* _Work request_
Every line below that includes "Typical" counts toward the total. Report that total alone.

------------------------------------------------------------------------

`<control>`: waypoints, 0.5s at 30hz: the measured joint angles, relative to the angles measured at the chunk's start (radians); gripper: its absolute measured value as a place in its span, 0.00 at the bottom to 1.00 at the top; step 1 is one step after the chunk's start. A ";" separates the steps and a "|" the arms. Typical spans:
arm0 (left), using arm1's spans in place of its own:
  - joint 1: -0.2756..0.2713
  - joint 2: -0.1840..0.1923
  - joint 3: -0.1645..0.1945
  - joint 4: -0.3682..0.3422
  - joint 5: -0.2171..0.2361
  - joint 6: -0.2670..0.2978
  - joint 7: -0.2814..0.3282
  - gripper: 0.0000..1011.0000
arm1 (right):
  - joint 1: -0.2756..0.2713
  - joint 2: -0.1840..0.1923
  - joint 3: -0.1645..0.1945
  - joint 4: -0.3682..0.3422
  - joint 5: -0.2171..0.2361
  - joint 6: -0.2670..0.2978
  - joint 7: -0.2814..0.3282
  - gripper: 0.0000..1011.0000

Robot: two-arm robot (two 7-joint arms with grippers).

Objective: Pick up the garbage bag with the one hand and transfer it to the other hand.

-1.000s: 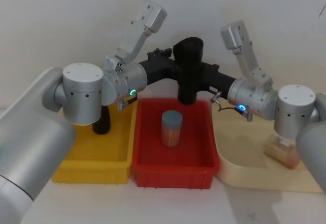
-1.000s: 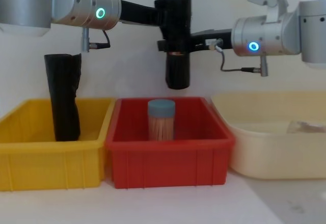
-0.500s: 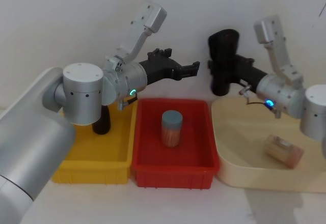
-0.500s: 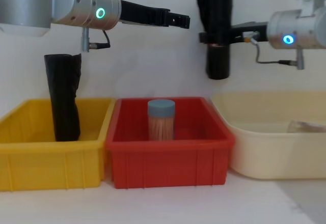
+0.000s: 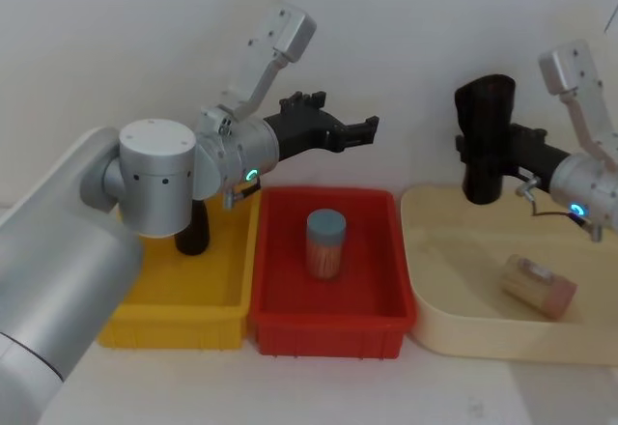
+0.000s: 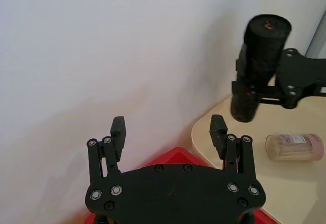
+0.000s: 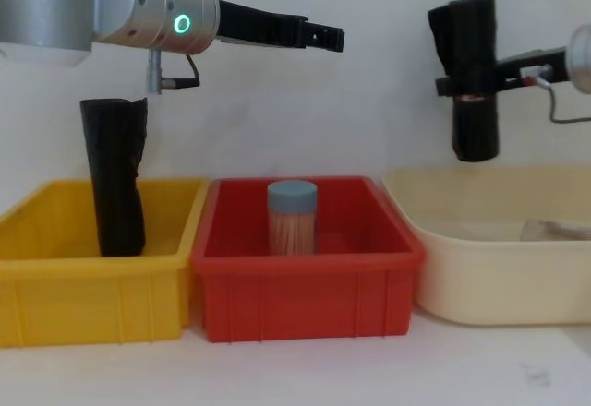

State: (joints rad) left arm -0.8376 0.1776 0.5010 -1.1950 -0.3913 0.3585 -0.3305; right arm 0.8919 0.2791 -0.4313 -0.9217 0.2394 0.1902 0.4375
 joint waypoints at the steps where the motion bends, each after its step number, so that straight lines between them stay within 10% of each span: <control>1: 0.000 0.000 0.000 0.000 0.000 0.000 0.000 0.99 | -0.009 0.015 -0.001 -0.023 -0.002 0.027 0.009 0.54; 15: 0.000 0.000 0.000 0.000 0.000 0.000 0.000 0.99 | -0.078 0.115 -0.014 -0.174 -0.008 0.163 0.068 0.88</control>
State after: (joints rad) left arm -0.8376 0.1775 0.5009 -1.1950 -0.3914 0.3585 -0.3305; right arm 0.8136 0.3941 -0.4449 -1.0955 0.2314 0.3527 0.5053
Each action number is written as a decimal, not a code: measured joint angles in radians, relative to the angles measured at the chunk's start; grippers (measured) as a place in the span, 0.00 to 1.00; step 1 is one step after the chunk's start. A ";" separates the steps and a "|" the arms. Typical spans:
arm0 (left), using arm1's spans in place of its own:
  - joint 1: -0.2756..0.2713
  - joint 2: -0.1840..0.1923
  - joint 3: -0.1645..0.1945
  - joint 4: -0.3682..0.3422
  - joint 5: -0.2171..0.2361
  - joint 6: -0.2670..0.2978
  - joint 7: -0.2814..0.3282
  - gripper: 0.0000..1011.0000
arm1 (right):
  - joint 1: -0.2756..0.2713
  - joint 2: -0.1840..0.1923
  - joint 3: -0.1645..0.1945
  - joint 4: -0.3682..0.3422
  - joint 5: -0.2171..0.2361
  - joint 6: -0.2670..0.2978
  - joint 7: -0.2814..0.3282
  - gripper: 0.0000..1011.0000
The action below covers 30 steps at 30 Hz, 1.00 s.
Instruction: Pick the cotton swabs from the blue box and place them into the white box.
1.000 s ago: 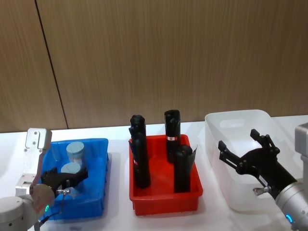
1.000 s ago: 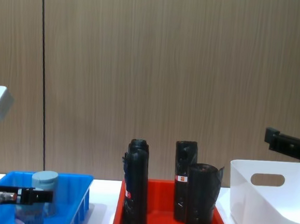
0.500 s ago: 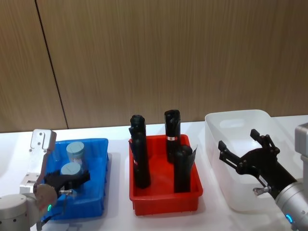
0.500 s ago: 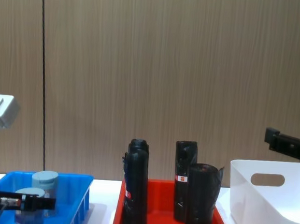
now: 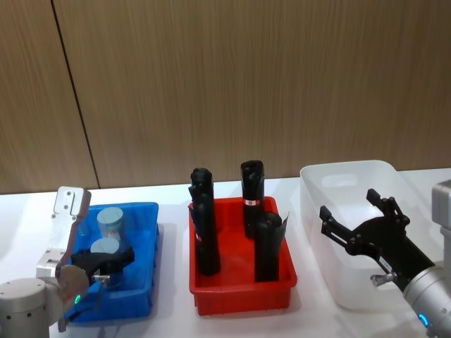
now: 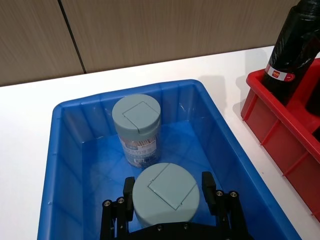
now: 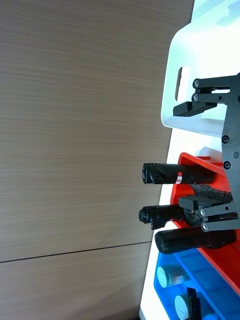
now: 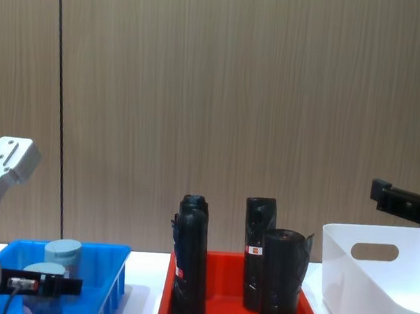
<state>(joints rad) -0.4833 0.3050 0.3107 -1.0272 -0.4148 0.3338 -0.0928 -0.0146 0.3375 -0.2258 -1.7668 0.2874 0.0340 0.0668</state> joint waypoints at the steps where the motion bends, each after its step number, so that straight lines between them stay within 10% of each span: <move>1: -0.002 -0.001 0.000 0.003 0.003 -0.002 -0.002 0.85 | 0.000 0.000 0.000 0.000 0.000 0.000 0.000 0.99; 8: -0.013 -0.007 0.003 0.019 0.023 -0.017 -0.008 0.66 | 0.000 0.000 0.000 0.000 0.000 0.000 0.000 0.99; 30: 0.043 0.024 0.001 -0.146 0.083 -0.096 -0.025 0.66 | 0.000 0.000 0.000 0.000 0.000 0.000 0.000 0.99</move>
<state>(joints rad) -0.4406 0.3294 0.3119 -1.1735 -0.3316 0.2380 -0.1179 -0.0147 0.3375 -0.2258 -1.7668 0.2874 0.0340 0.0667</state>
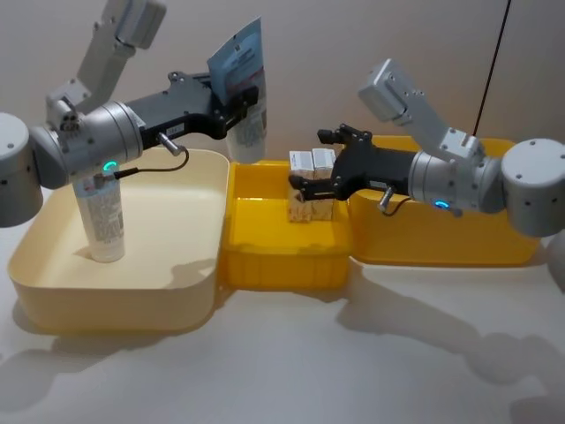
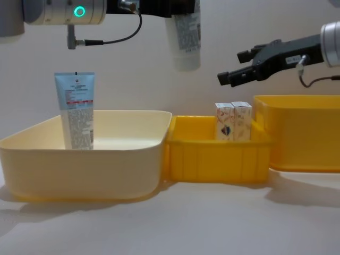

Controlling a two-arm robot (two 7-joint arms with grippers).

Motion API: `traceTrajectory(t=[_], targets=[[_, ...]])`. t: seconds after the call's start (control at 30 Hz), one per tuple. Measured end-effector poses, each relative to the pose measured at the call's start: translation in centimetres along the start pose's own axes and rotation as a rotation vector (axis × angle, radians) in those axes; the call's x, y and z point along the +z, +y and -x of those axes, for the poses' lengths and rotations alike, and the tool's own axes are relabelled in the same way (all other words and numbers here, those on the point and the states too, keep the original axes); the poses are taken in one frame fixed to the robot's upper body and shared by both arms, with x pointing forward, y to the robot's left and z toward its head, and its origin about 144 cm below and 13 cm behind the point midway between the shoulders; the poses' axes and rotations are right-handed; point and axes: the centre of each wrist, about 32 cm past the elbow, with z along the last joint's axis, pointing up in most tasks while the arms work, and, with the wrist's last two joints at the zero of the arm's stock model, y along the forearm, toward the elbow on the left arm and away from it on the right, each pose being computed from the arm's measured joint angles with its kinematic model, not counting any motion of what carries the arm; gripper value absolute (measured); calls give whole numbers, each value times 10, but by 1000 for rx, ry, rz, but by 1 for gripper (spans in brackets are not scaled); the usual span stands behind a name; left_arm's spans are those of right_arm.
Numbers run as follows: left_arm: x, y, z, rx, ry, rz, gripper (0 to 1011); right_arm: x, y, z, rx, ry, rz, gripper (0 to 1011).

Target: Bimanual collaborative sorting of washing and personal care products

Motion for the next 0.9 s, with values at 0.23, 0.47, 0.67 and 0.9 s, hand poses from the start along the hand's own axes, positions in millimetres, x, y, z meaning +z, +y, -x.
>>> traceTrajectory(t=[0.23,0.47,0.67,0.9], targets=[[-2,-3,0,-7,12,1,289,1,9,2,14,28,-33,1001],[-4,-4,-1,-8,18,3,290,4,17,2,45,77,-61,1001],[-5,-4,-1,-7,21,6,290,7,23,0,82,142,-75,1001],[-7,-3,-2,-4,23,9,290,10,29,-1,103,214,-86,1001]])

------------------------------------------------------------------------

* _Result below_
2